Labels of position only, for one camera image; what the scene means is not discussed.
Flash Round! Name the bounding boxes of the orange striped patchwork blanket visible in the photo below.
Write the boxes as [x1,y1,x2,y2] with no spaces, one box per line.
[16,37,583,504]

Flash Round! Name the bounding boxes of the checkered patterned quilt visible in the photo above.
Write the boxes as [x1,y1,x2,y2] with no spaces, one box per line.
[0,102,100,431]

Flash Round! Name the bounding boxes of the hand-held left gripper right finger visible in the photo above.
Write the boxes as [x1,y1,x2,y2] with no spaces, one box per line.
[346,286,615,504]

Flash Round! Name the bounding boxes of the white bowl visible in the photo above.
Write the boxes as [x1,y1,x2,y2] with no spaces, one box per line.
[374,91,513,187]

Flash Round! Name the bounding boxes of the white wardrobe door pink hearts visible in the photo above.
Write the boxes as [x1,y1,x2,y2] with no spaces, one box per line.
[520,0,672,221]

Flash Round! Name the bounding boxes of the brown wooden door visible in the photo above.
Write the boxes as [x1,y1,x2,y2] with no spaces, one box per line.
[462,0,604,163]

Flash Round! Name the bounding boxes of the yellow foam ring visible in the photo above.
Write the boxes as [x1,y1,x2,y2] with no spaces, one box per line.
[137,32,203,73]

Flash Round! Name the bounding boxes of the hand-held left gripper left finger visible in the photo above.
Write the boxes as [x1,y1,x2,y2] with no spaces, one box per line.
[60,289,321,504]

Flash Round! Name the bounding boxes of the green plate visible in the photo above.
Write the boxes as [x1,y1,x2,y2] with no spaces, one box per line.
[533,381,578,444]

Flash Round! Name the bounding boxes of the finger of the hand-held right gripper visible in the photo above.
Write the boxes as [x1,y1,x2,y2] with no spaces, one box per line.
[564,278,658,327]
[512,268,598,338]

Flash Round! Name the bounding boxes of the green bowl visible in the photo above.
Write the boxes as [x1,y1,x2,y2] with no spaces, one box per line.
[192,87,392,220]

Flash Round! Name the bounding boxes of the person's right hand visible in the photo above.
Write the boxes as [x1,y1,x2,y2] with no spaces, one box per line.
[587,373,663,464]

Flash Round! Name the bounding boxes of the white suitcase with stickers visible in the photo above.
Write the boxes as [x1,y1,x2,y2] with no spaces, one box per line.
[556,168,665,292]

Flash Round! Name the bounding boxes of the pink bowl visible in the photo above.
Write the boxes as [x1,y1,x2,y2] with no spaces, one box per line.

— Prompt —
All the data is to be copied over exactly as it stands.

— Exercise response —
Labels of position only, for one camera image; what the scene means is not discussed.
Flash Round! Name the bounding boxes of the orange striped patchwork blanket visible in the photo below.
Write the boxes as [x1,y1,x2,y2] with no spaces, one box per line.
[16,37,583,504]

Flash Round! Name the bounding boxes of the checkered patterned quilt visible in the photo above.
Write the boxes as [x1,y1,x2,y2] with no spaces, one box per line.
[0,102,100,431]

Flash Round! Name the bounding boxes of the hand-held left gripper right finger visible in the photo above.
Write the boxes as [x1,y1,x2,y2] with no spaces, one box per line.
[346,286,615,504]

Flash Round! Name the bounding boxes of the white bowl visible in the photo above.
Write the boxes as [x1,y1,x2,y2] with no spaces, one box per line.
[374,91,513,187]

Flash Round! Name the bounding boxes of the white wardrobe door pink hearts visible in the photo above.
Write the boxes as [x1,y1,x2,y2] with no spaces, one box per line.
[520,0,672,221]

Flash Round! Name the bounding boxes of the brown wooden door visible in the photo above.
Write the boxes as [x1,y1,x2,y2] with no spaces, one box per line.
[462,0,604,163]

Flash Round! Name the bounding boxes of the yellow foam ring visible in the photo above.
Write the boxes as [x1,y1,x2,y2] with no spaces, one box per line.
[137,32,203,73]

Flash Round! Name the bounding boxes of the hand-held left gripper left finger visible in the photo above.
Write the boxes as [x1,y1,x2,y2] with no spaces, one box per line.
[60,289,321,504]

Flash Round! Name the bounding boxes of the green plate visible in the photo above.
Write the boxes as [x1,y1,x2,y2] with no spaces, one box per line.
[533,381,578,444]

Flash Round! Name the bounding boxes of the finger of the hand-held right gripper visible in the photo above.
Write the boxes as [x1,y1,x2,y2] with no spaces, one box per line.
[564,278,658,327]
[512,268,598,338]

Flash Round! Name the bounding boxes of the green bowl visible in the photo above.
Write the boxes as [x1,y1,x2,y2] with no spaces, one box per line.
[192,87,392,220]

Flash Round! Name the bounding boxes of the person's right hand visible in the photo above.
Write the boxes as [x1,y1,x2,y2] with no spaces, one box per line.
[587,373,663,464]

Flash Round! Name the bounding boxes of the white suitcase with stickers visible in the photo above.
Write the boxes as [x1,y1,x2,y2] with no spaces, one box per line.
[556,168,665,292]

Flash Round! Name the bounding boxes of the pink bowl visible in the photo above.
Write the boxes as [x1,y1,x2,y2] with no spaces, one box per line.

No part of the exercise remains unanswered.